Each spring, when the March sun begins to warm the earth, still cold from the winter, the apple-blossom weevil crawls out of its winter quarters. Its goal: fruit orchards. With its proboscis, the weevil pierces the apple-blossom buds to get at maturation feeding. Later, the females will lay their eggs inside. The blossom perishes before it can open. The fruit farmer has to contend with greater or smaller losses–depending on the intensity of the attack.

Claudia Hausmann, biologist at the ETH Institute for Plant Sciences, applied entomology, has developed a method to test and monitor the infestation of fruit orchards by the apple-blossom weevil. The method provides producers with valuable information to help them to decide whether and when they need to combat the weevils with chemical means. For her work, which is of great theoretical and practical value in European fruit production, Hausmann has received this year's Hans Vontobel Prize.

Exploiting penchant for warmth

The surveillance system is strikingly simple. It takes advantage of the fact that the apple-blossom weevil can sense warmth and heads for protected places. Hausmann developed a shelter trap that exploits this preference. In principle, the trap is a hollow cylinder, coated with a layer of isolating foil inside and a dark cover on the outside and that is then fixed to the trunk of the tree. This is where the weevil seeks shelter from the cold.

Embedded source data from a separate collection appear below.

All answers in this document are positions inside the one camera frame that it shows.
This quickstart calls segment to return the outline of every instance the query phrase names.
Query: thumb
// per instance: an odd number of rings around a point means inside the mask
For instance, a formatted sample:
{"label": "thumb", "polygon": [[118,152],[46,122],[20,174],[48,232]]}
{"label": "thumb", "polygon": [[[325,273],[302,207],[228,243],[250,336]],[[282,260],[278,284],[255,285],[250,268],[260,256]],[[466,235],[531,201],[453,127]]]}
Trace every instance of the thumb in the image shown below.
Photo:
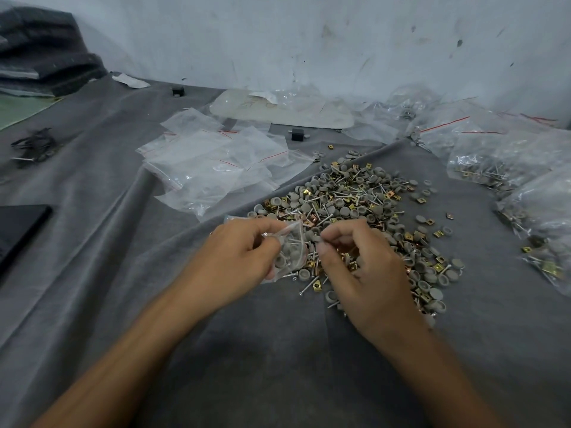
{"label": "thumb", "polygon": [[252,271],[260,280],[265,278],[273,261],[282,249],[281,243],[275,237],[265,237],[260,246],[248,252]]}
{"label": "thumb", "polygon": [[354,297],[357,280],[347,270],[345,263],[337,250],[330,244],[319,242],[317,245],[319,260],[331,281],[335,292],[339,295],[341,303]]}

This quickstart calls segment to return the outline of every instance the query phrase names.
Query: hand
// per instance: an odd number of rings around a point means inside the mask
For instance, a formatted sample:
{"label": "hand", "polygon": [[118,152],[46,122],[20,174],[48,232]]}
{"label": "hand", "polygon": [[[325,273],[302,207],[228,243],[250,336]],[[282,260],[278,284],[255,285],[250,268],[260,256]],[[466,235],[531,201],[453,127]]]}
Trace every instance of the hand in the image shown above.
{"label": "hand", "polygon": [[[377,348],[388,336],[425,328],[410,296],[405,265],[377,229],[365,220],[341,221],[321,232],[319,259],[343,309],[357,330]],[[355,252],[364,262],[351,274],[336,251]]]}
{"label": "hand", "polygon": [[234,219],[219,225],[172,285],[175,302],[202,319],[248,293],[265,278],[281,249],[274,237],[286,223],[269,218]]}

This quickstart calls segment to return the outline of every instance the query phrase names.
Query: white wall
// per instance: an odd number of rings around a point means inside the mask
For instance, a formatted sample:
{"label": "white wall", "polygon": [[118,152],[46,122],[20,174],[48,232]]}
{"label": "white wall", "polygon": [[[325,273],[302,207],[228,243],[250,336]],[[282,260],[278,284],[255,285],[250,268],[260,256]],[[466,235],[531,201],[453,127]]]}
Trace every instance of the white wall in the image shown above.
{"label": "white wall", "polygon": [[423,81],[571,119],[571,0],[18,1],[74,13],[108,69],[143,78],[376,99]]}

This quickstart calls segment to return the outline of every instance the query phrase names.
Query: gray fabric tablecloth
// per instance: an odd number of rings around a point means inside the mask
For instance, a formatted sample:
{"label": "gray fabric tablecloth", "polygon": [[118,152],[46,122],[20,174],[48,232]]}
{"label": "gray fabric tablecloth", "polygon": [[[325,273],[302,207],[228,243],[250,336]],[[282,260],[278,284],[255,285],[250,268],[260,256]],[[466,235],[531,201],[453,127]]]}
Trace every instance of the gray fabric tablecloth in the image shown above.
{"label": "gray fabric tablecloth", "polygon": [[[154,199],[161,184],[134,151],[162,133],[161,121],[219,93],[187,87],[185,97],[173,98],[164,83],[132,90],[106,77],[0,134],[0,162],[28,130],[51,127],[67,143],[36,167],[3,167],[9,180],[0,184],[0,204],[50,204],[55,213],[2,277],[1,427],[26,426],[44,411],[221,223],[222,216],[200,224]],[[291,147],[326,151],[326,163],[349,148],[371,152],[360,161],[432,180],[440,192],[424,205],[405,196],[403,221],[413,224],[421,213],[447,224],[453,236],[434,245],[466,263],[461,281],[444,292],[448,312],[438,317],[437,332],[516,426],[570,426],[570,301],[518,258],[521,242],[490,211],[489,191],[448,179],[436,158],[406,142],[374,150],[334,131],[310,130],[308,141]],[[299,287],[288,280],[259,286],[196,327],[153,384],[134,426],[427,426],[388,362],[338,311],[325,309],[323,293],[300,297]]]}

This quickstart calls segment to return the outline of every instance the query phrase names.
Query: human arm
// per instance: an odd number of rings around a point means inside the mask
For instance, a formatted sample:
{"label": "human arm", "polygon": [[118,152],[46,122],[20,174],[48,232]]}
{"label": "human arm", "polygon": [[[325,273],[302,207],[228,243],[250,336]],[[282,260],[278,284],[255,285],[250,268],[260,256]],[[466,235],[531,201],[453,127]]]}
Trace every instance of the human arm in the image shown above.
{"label": "human arm", "polygon": [[[382,233],[370,229],[366,221],[353,220],[330,225],[321,237],[319,258],[347,316],[415,392],[432,424],[504,427],[453,353],[429,330],[413,304],[403,261]],[[337,249],[358,249],[361,268],[349,273]]]}
{"label": "human arm", "polygon": [[219,226],[176,280],[32,428],[125,427],[176,345],[201,319],[239,299],[270,273],[285,223],[268,218]]}

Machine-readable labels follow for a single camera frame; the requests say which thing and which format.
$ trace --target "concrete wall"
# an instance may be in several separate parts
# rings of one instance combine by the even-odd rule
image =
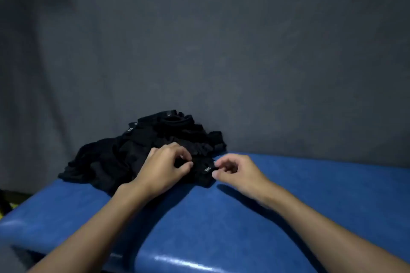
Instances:
[[[410,166],[408,0],[29,9],[32,33],[15,15],[2,29],[0,188],[34,192],[83,144],[167,109],[223,131],[231,151]]]

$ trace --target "hand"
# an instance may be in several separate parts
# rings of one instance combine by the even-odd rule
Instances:
[[[174,167],[175,159],[181,157],[189,162],[180,168]],[[143,188],[147,196],[155,198],[175,185],[191,170],[192,157],[186,148],[171,143],[161,148],[152,148],[136,178],[130,183],[134,188]]]
[[[264,202],[266,193],[279,186],[271,182],[247,155],[228,153],[215,162],[219,169],[213,178],[227,183],[258,202]]]

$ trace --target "black clothing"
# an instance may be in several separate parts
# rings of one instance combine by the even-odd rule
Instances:
[[[221,132],[206,133],[191,115],[176,110],[163,111],[138,119],[121,136],[82,146],[59,178],[70,183],[91,183],[113,195],[117,188],[133,180],[151,148],[177,142],[192,155],[193,167],[182,182],[210,187],[214,182],[213,155],[225,151]],[[177,159],[179,167],[186,161]]]

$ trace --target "forearm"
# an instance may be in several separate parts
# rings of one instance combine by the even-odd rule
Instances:
[[[330,273],[410,272],[403,260],[344,229],[281,187],[271,185],[260,201],[290,224]]]
[[[144,190],[121,186],[112,199],[86,224],[35,265],[30,273],[99,272],[107,254],[134,213],[148,201]]]

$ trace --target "person's left arm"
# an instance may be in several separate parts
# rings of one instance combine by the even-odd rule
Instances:
[[[151,149],[137,177],[121,185],[97,214],[32,267],[29,273],[100,272],[113,242],[131,217],[190,171],[192,162],[180,168],[174,167],[177,157],[192,160],[189,152],[177,143]]]

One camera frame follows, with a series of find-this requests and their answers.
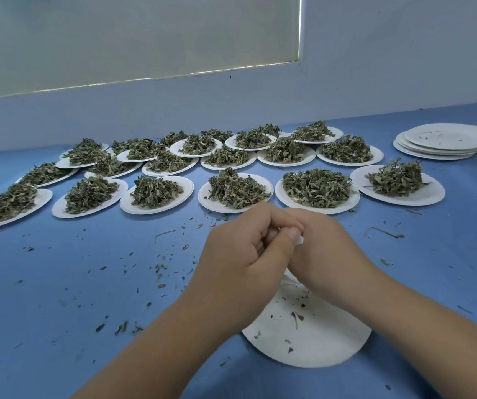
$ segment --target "right hand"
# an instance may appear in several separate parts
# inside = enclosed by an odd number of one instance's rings
[[[315,295],[349,311],[386,277],[338,221],[301,208],[285,211],[304,226],[288,269]]]

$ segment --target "pile of dried leaves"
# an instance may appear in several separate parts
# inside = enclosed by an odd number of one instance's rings
[[[230,131],[222,131],[222,130],[217,130],[217,129],[209,129],[209,130],[203,130],[202,131],[202,136],[208,135],[210,138],[215,138],[216,140],[220,142],[226,142],[229,137],[233,135],[232,132]]]
[[[235,145],[239,148],[260,148],[270,144],[270,138],[260,128],[250,131],[242,130],[235,138]]]
[[[349,199],[351,180],[340,172],[314,168],[284,174],[283,189],[303,206],[335,208]]]
[[[106,178],[129,171],[135,165],[119,161],[115,156],[103,151],[96,156],[96,164],[89,168],[89,172]]]
[[[63,155],[63,158],[69,158],[72,166],[91,164],[94,162],[96,154],[102,151],[102,144],[98,144],[91,138],[84,138],[76,144],[72,150]]]
[[[62,178],[68,175],[70,171],[70,169],[56,167],[55,162],[45,162],[38,167],[34,165],[34,168],[19,180],[19,183],[27,183],[32,186],[42,185]]]
[[[392,160],[379,172],[368,173],[366,178],[371,183],[375,193],[390,197],[408,196],[428,185],[421,180],[421,164],[419,161],[400,163],[401,158]]]
[[[67,208],[65,208],[65,213],[80,214],[92,208],[97,208],[111,199],[112,194],[117,190],[118,183],[108,182],[101,176],[82,179],[70,188],[66,194]]]
[[[146,169],[153,172],[176,172],[191,163],[190,158],[182,158],[169,151],[161,151],[155,160],[148,161]]]
[[[35,206],[37,189],[26,183],[16,183],[0,194],[0,222],[10,220]]]
[[[271,162],[280,162],[289,164],[303,160],[303,151],[305,146],[290,137],[277,139],[275,143],[270,145],[266,150],[266,159]]]
[[[267,123],[264,126],[259,126],[258,129],[264,134],[270,134],[275,137],[279,137],[281,135],[281,129],[277,125],[273,125],[271,123]]]
[[[226,207],[244,208],[270,197],[264,185],[250,176],[240,177],[231,168],[210,178],[209,184],[211,185],[209,200],[220,201]]]
[[[191,134],[187,137],[179,152],[187,155],[200,155],[208,153],[213,148],[215,148],[215,140],[212,137],[208,135],[200,137],[197,134]]]
[[[325,125],[325,120],[319,120],[306,126],[299,126],[291,137],[301,141],[324,141],[326,135],[335,136]]]
[[[165,151],[164,144],[150,140],[149,138],[136,139],[130,143],[128,159],[146,160],[155,157],[159,152]]]
[[[132,205],[141,208],[153,209],[164,206],[183,193],[179,183],[160,178],[139,177],[135,180],[135,186],[135,190],[131,193]]]
[[[342,140],[322,145],[322,154],[333,161],[358,164],[373,158],[362,137],[346,135]]]
[[[214,153],[209,155],[206,158],[206,163],[212,165],[213,167],[237,167],[239,165],[245,164],[250,159],[248,152],[244,150],[236,150],[234,148],[229,148],[224,146],[218,148]]]
[[[161,142],[161,144],[164,144],[166,147],[170,147],[175,142],[178,142],[179,140],[183,140],[187,137],[188,137],[188,135],[185,134],[185,132],[183,130],[180,130],[179,133],[170,132],[168,135],[163,137],[160,140],[160,142]]]
[[[131,138],[129,139],[128,141],[113,141],[113,145],[111,146],[111,149],[113,150],[113,152],[118,155],[120,154],[121,152],[124,152],[124,151],[127,151],[129,149],[131,149],[131,147],[133,146],[133,144],[138,141],[140,139],[138,138]],[[147,140],[147,141],[150,141],[149,138],[143,138],[142,140]]]

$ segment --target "white roller blind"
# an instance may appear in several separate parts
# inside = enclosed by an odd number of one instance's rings
[[[0,0],[0,95],[298,59],[299,0]]]

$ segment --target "blue table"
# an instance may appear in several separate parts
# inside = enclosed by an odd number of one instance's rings
[[[392,147],[392,140],[403,130],[430,122],[477,124],[477,104],[329,124],[346,134],[363,135],[385,153],[384,163],[399,156],[409,160]],[[67,148],[0,153],[0,192],[34,164],[57,160]],[[299,169],[313,167],[346,174],[351,170],[318,159]],[[418,215],[362,196],[356,213],[338,214],[336,219],[385,272],[477,322],[477,155],[456,162],[423,160],[423,167],[444,185],[447,196],[441,203],[417,208]],[[258,161],[242,172],[260,174],[273,184],[285,173]],[[54,218],[50,213],[54,202],[83,176],[80,172],[51,187],[54,197],[46,207],[0,227],[0,399],[69,396],[131,341],[129,331],[114,335],[124,320],[130,321],[129,329],[134,321],[146,325],[180,295],[210,226],[223,219],[204,210],[196,198],[214,174],[199,165],[183,173],[194,182],[194,195],[163,214],[129,216],[117,204],[81,219]],[[139,175],[136,171],[124,179],[131,187]],[[281,205],[275,197],[271,201]],[[365,237],[371,226],[406,237],[394,239],[375,231]],[[169,230],[175,232],[155,239],[156,234]],[[381,258],[393,265],[382,265]],[[167,286],[161,289],[152,269],[158,263],[168,266],[160,280]],[[103,322],[106,326],[96,333]],[[279,364],[237,335],[209,358],[183,398],[408,399],[433,395],[415,370],[376,334],[353,358],[324,369]]]

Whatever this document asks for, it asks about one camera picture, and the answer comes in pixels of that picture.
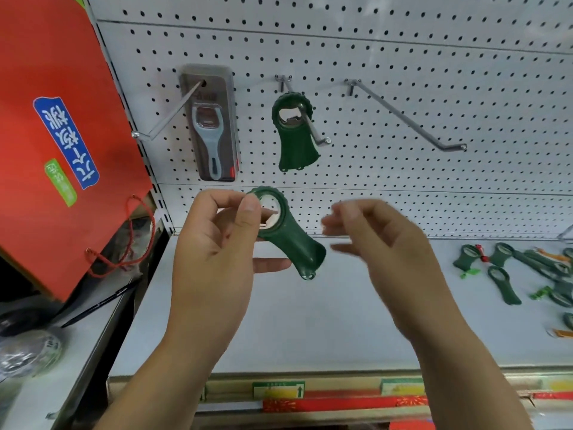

Tests and comparison with other, partially self-made, traps, showed the scientist that the number of weevils found in the new traps corresponded very accurately to the level of infestation in the orchard overall. A classical method is to knock on the branches so that the weevils fall off. The problem with this is that even though the fruit farmer knows that he has Anthonomus pomorum he still doesn't know how strong the infestation is overall and whether the damage threshold–important for the possible deployment of insecticide–has been reached. "The new traps specifically attract the apple-blossom weevil and now make it possible to determine the exact point in time of maximal immigration," explains Claudia Hausmann. Moreover, the traps also work on cold or wet days when the presence of the six-millimetre long creepy-crawlies can hardly be ascertained by traditional methods. If the weather is wet, knocking on the branches won't dislodge the weevils because they stick to them.

Microclimate important for activity

The PhD student of the applied entomology group, laid the fundament for the new testing method in the laboratory. In trials she discovered that the temperature plays a central role in the orientation ability of this weevil. In a special test arena with a temperature pattern from cool to warm the weevils–both males and females–always sought out the warmest micro-living spaces.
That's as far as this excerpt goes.